§ TASK ITEM:
Everything in the listing below from the line containing "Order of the" through the line containing "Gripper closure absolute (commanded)" must be repeated exactly; the remaining lines are not wanted.

§ DATA EXTRACT:
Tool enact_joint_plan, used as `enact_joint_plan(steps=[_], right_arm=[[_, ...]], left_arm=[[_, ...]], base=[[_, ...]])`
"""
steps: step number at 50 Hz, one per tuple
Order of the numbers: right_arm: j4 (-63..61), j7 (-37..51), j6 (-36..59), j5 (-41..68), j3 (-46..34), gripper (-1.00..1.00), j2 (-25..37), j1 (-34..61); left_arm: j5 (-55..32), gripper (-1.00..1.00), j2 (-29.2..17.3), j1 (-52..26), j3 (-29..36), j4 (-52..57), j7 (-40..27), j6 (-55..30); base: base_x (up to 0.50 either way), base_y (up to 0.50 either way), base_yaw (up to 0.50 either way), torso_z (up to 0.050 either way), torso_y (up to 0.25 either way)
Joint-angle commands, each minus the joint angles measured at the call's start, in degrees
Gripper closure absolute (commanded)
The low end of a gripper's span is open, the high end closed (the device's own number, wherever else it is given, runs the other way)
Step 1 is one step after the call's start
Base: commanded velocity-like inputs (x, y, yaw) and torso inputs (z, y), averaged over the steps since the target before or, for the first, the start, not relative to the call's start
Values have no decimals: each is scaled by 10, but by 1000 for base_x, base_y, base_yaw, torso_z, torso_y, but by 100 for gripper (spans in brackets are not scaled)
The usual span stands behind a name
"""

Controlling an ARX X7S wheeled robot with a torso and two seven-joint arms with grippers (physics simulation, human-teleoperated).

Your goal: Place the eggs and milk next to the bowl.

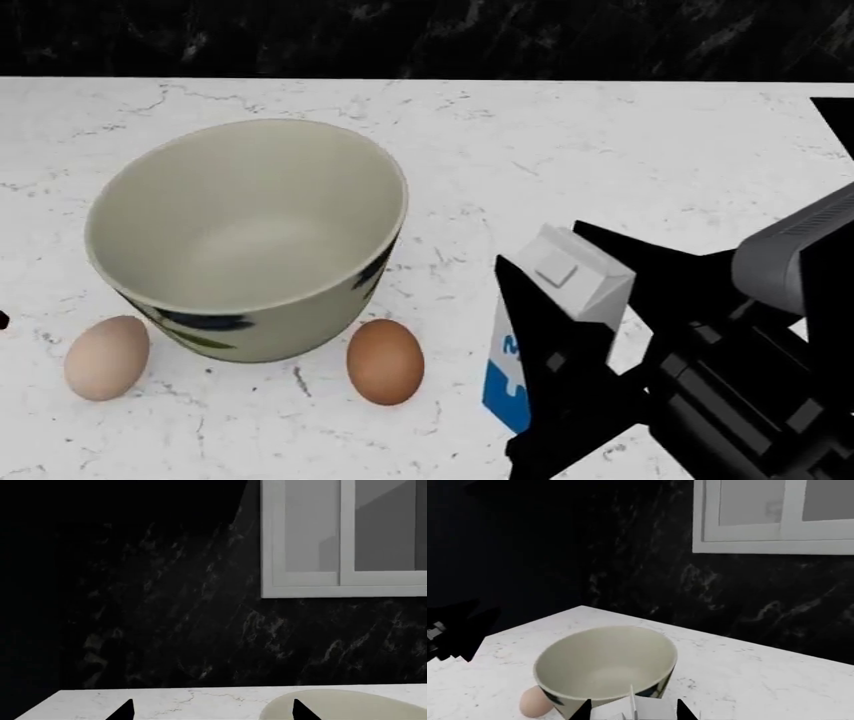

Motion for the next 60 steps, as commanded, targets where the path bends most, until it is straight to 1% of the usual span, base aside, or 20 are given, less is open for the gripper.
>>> enact_joint_plan(steps=[1,6,33,43,49,50,54,60], right_arm=[[-9,1,2,6,14,100,9,7],[-9,3,3,8,10,100,9,9],[-4,-1,-8,4,-6,100,12,11],[-2,-1,-8,11,-12,100,12,16],[21,-54,-29,-26,-43,100,23,33],[28,-89,-47,-40,-50,100,26,31],[55,-149,-83,-66,-65,100,26,33],[98,-187,-113,-110,-95,100,22,38]], left_arm=[[-8,-100,0,7,-3,6,2,0],[-9,-100,-1,8,-4,6,1,0],[-12,-100,-3,8,-5,4,0,3],[-13,-100,-5,8,-6,4,-1,4],[-12,-100,-5,8,-4,2,-1,5],[-12,-100,-5,8,-5,2,-1,5],[-10,-100,-9,7,-6,2,-4,2],[-3,-100,-11,4,-1,-1,-5,3]], base=[[0,0,0,0,10],[34,0,0,2,0],[253,1,0,0,2],[0,0,0,0,1],[0,0,0,2,2],[0,0,0,0,0],[0,0,0,0,0],[0,0,0,0,2]])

§ ANSWER TO THIS PROBLEM:
Order of the numbers: right_arm: j4 (-63..61), j7 (-37..51), j6 (-36..59), j5 (-41..68), j3 (-46..34), gripper (-1.00..1.00), j2 (-25..37), j1 (-34..61); left_arm: j5 (-55..32), gripper (-1.00..1.00), j2 (-29.2..17.3), j1 (-52..26), j3 (-29..36), j4 (-52..57), j7 (-40..27), j6 (-55..30); base: base_x (up to 0.50 either way), base_y (up to 0.50 either way), base_yaw (up to 0.50 either way), torso_z (up to 0.050 either way), torso_y (up to 0.25 either way)
Joint-angle commands, each minus the joint angles measured at the call's start, in degrees
Gripper closure absolute (commanded)

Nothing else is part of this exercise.